▶ _What to produce_
Below are records with pictures; copy word for word only the lines between the line with "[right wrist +" and the line with "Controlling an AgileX", inclusive, and drop the pictures.

== The input ==

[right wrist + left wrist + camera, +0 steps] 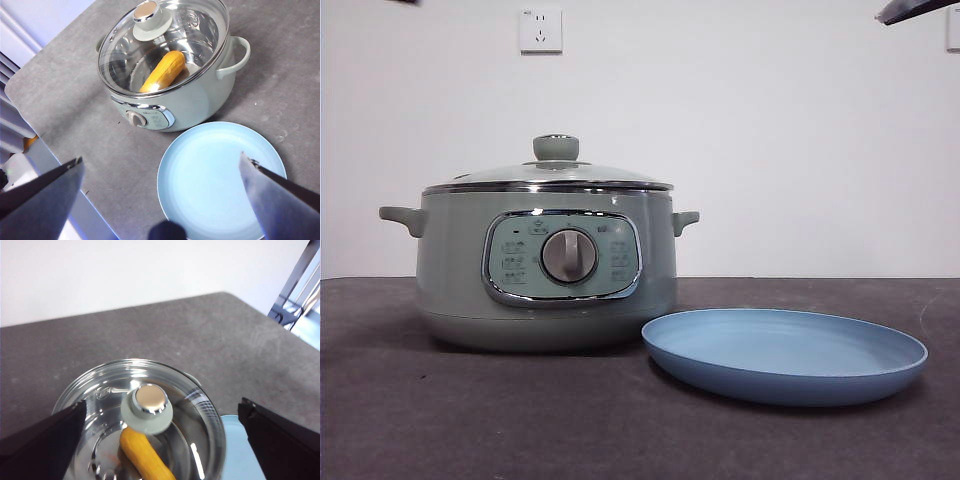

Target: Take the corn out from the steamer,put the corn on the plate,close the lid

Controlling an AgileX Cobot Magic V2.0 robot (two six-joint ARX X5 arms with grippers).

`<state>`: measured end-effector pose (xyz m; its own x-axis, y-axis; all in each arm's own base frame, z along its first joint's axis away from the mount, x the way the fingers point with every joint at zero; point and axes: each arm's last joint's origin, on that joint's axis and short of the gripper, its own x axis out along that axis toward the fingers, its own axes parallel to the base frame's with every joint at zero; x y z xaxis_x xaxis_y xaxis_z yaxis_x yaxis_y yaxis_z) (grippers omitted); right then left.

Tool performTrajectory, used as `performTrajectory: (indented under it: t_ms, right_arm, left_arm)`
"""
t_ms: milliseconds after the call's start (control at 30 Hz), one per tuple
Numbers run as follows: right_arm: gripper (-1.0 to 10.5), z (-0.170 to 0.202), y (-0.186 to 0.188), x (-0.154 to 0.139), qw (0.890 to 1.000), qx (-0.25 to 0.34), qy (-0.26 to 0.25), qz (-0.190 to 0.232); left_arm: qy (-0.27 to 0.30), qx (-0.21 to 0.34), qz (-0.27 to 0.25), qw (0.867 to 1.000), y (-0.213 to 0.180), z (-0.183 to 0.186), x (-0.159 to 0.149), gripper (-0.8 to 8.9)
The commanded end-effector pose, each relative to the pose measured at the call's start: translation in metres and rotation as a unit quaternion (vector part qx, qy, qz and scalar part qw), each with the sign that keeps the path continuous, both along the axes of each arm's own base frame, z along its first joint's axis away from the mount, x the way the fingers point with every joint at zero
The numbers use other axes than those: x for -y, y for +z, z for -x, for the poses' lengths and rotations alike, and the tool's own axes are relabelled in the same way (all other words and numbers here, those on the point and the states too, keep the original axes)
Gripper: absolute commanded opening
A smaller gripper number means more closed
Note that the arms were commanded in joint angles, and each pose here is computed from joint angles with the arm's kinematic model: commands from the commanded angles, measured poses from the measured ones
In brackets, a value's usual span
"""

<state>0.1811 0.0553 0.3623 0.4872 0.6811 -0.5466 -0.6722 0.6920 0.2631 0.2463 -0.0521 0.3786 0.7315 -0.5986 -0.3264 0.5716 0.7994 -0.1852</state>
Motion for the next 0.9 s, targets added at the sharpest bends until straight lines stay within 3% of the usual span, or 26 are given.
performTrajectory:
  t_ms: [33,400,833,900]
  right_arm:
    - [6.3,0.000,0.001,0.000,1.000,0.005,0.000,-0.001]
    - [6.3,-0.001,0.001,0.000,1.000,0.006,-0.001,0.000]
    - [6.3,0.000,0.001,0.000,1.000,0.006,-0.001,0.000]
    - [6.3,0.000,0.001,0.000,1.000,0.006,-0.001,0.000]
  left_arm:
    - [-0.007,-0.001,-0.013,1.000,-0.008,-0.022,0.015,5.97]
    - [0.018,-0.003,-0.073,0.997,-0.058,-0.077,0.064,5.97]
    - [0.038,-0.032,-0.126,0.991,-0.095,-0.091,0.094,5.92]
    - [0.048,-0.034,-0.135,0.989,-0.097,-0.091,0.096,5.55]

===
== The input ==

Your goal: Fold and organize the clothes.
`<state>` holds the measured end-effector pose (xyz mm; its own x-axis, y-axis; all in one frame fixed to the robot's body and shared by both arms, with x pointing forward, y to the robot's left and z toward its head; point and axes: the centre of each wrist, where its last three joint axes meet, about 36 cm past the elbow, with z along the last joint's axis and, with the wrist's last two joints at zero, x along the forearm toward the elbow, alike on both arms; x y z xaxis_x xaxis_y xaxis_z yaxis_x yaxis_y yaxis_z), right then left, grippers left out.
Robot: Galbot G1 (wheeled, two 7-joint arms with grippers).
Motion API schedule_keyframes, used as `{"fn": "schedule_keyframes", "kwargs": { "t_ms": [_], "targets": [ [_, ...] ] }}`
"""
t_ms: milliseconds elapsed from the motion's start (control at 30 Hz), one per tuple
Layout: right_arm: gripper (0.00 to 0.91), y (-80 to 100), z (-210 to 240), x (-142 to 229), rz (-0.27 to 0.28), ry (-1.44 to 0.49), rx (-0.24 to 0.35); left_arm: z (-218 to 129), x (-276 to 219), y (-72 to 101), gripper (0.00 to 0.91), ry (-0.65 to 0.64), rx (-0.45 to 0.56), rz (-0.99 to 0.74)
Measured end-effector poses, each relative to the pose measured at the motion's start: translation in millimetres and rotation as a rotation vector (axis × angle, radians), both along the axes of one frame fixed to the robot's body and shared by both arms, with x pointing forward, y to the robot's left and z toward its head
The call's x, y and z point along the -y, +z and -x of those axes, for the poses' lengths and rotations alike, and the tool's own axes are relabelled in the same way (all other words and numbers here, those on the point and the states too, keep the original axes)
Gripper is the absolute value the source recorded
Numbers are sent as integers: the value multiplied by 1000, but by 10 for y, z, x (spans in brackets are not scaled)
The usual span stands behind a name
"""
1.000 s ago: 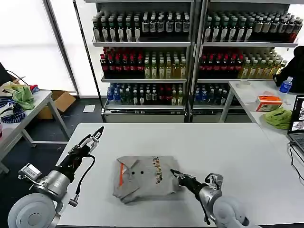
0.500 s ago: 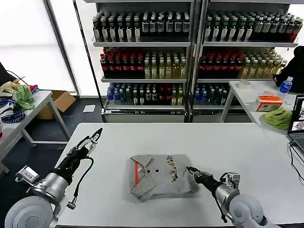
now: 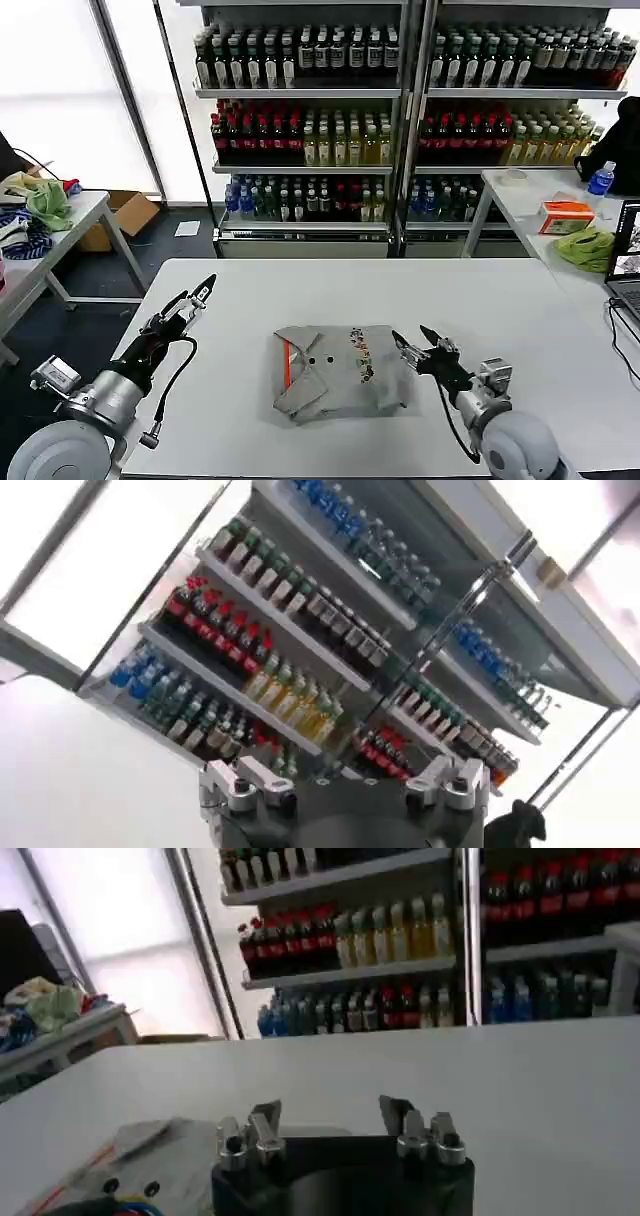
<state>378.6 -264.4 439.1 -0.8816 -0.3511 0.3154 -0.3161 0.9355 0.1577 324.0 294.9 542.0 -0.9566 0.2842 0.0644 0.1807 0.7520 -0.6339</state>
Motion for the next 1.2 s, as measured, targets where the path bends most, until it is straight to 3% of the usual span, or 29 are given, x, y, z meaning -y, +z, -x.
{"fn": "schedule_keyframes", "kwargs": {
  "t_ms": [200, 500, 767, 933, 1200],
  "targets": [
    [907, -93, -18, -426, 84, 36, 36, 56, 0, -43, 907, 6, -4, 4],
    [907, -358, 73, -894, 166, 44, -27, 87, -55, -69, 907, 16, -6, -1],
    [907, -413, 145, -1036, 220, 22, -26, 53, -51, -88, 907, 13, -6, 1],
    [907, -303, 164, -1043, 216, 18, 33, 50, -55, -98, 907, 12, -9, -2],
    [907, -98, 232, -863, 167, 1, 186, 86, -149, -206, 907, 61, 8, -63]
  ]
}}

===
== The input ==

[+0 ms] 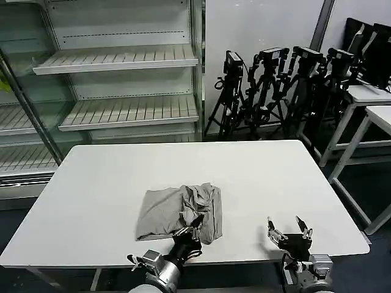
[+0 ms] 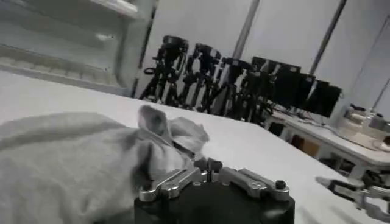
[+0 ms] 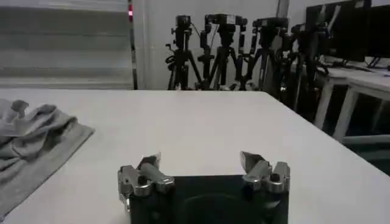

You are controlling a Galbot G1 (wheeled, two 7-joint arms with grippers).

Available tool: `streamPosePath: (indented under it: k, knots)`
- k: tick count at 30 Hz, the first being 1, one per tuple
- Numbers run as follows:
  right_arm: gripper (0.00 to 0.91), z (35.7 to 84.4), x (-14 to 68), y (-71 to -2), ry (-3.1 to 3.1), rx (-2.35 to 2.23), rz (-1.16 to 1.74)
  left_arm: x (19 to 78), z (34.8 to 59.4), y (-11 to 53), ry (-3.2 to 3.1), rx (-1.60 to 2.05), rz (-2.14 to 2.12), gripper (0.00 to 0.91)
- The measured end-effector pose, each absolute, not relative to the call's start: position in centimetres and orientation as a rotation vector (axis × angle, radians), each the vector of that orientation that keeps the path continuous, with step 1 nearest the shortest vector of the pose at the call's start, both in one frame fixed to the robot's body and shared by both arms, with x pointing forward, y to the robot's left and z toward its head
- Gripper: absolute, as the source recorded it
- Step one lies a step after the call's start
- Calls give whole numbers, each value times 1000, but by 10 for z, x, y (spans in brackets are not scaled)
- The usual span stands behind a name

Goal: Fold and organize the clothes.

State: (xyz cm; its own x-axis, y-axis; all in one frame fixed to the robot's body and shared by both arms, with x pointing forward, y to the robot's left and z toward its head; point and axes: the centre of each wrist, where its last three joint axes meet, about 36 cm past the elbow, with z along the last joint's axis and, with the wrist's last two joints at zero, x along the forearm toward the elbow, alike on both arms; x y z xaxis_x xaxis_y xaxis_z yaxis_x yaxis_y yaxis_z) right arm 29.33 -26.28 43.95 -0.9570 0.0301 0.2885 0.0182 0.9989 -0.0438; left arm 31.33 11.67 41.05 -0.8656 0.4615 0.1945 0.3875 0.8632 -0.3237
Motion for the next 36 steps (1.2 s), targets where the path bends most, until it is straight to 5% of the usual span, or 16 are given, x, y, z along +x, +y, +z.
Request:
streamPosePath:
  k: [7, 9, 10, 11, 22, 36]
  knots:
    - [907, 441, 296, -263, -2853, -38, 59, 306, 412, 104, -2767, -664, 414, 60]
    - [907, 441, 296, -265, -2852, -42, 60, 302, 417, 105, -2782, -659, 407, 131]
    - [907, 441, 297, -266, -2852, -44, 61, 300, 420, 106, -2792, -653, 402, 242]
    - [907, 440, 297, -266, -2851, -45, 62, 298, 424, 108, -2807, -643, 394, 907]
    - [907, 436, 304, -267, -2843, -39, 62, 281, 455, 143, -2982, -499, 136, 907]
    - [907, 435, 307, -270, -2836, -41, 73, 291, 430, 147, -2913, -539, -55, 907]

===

▶ _Response box_
[right wrist + left wrist + camera, +0 steps] 

Target: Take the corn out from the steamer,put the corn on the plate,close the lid

Controlling an AgileX Cobot Magic V2.0 robot (two six-joint ARX X5 arms with grippers).

The response to this exercise is done.